→ TASK TO CARRY OUT
The lines below that include "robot" are to be found and copied.

━━━━

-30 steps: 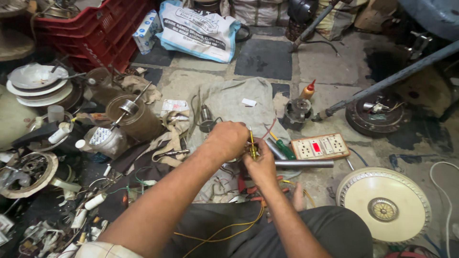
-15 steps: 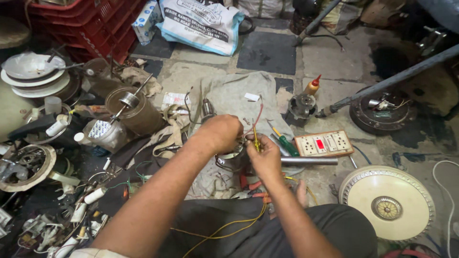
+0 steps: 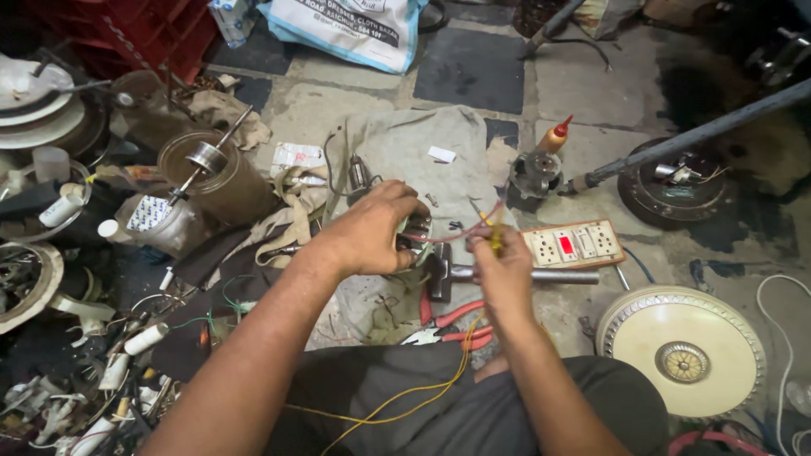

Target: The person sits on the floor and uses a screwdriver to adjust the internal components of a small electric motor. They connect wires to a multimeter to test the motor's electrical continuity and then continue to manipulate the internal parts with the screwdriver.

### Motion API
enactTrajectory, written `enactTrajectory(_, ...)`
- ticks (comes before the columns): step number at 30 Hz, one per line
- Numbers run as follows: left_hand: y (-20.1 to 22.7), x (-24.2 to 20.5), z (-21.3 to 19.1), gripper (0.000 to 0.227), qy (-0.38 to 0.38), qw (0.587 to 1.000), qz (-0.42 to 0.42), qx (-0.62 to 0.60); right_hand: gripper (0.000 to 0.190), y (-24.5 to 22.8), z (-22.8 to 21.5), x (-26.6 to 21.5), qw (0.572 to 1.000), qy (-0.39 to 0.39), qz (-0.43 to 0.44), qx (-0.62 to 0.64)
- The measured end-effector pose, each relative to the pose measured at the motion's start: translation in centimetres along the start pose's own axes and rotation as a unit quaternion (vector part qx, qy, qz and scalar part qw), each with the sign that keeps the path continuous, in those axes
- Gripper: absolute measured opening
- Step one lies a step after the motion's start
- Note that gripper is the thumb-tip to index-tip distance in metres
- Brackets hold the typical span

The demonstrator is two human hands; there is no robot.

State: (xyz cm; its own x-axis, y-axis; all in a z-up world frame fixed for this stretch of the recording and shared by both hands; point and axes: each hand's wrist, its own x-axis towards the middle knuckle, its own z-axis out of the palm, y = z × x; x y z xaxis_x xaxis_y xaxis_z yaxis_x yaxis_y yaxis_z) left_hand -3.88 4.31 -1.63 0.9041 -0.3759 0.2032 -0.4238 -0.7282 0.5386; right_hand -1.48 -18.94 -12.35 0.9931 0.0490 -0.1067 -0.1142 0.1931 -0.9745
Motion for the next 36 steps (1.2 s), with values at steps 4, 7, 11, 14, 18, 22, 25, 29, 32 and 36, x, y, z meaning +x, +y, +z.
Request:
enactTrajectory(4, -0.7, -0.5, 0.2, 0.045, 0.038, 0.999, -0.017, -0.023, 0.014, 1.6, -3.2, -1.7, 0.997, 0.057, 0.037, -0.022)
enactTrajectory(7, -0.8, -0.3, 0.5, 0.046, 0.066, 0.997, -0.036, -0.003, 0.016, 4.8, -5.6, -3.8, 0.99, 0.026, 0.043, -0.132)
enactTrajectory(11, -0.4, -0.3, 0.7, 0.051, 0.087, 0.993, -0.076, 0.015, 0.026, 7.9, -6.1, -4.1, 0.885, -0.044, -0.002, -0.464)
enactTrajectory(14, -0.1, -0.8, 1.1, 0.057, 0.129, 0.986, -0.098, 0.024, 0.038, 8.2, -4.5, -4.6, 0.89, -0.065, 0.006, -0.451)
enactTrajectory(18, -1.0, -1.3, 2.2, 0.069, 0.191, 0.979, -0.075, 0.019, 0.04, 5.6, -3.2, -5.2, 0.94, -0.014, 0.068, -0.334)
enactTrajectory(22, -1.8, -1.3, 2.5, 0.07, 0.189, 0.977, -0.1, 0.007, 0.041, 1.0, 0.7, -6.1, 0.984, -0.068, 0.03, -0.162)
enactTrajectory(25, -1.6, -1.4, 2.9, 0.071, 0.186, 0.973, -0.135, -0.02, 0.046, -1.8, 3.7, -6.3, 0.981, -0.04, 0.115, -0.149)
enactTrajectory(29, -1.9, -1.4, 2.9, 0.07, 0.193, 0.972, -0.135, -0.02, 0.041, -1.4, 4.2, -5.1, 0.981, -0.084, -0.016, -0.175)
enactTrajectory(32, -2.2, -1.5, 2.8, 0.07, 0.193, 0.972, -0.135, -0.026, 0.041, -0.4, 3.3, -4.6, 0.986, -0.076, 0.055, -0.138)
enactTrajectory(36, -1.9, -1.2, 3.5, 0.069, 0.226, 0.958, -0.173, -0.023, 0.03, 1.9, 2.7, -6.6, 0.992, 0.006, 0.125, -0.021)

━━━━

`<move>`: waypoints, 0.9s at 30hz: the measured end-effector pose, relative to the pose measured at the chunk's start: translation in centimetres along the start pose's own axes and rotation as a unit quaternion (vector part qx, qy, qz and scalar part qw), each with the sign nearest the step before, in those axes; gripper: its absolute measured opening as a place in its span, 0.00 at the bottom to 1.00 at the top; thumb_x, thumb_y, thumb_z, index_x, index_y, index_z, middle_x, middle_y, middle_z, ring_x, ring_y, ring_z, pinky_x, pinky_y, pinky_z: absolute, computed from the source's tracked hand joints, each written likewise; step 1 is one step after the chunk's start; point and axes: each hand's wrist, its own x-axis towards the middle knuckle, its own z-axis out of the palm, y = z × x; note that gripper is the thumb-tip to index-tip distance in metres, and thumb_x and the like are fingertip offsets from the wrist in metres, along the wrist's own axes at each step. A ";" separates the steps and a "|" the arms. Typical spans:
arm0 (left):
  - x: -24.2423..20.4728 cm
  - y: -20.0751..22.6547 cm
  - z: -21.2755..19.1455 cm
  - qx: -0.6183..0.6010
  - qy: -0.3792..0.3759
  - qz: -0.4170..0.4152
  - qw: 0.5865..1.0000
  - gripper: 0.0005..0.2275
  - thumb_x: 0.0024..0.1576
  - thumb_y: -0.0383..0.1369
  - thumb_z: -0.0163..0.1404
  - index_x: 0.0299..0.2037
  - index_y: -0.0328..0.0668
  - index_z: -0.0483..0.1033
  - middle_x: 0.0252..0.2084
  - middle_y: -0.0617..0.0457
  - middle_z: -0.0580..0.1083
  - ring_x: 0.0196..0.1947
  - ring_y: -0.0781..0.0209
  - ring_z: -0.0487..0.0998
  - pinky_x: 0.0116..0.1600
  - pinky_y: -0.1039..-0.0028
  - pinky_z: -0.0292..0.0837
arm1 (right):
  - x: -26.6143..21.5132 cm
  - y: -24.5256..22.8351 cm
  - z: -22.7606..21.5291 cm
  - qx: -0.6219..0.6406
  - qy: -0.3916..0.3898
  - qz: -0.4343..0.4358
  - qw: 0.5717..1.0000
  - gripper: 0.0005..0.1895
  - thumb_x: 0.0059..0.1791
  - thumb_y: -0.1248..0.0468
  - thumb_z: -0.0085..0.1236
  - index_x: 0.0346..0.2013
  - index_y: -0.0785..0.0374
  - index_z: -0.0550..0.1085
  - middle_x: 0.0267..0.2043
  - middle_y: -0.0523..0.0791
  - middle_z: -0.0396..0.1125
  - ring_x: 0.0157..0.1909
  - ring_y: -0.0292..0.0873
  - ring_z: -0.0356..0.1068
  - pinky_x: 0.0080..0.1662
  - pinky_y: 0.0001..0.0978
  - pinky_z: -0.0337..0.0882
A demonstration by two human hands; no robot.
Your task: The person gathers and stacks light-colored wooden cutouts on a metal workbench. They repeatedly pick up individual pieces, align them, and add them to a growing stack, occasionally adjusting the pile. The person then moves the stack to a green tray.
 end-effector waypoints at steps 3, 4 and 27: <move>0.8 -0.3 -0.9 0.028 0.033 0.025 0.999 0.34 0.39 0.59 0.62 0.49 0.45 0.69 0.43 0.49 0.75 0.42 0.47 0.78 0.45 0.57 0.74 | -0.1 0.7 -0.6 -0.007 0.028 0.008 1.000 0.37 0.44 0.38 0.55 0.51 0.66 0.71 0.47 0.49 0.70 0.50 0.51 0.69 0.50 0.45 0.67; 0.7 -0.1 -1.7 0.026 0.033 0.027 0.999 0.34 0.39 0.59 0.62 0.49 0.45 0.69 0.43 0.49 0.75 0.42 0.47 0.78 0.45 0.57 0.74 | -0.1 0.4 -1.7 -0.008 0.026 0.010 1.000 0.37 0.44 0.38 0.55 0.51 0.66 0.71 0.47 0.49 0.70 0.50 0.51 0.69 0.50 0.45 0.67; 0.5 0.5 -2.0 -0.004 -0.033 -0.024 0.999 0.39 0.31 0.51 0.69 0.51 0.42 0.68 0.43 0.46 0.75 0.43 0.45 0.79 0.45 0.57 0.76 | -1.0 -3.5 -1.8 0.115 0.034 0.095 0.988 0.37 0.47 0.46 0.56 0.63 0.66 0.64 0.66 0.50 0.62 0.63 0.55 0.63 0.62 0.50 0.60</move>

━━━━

→ THE ANSWER
The demonstrator is two human hands; there is no robot.
A demonstration by two human hands; no robot.

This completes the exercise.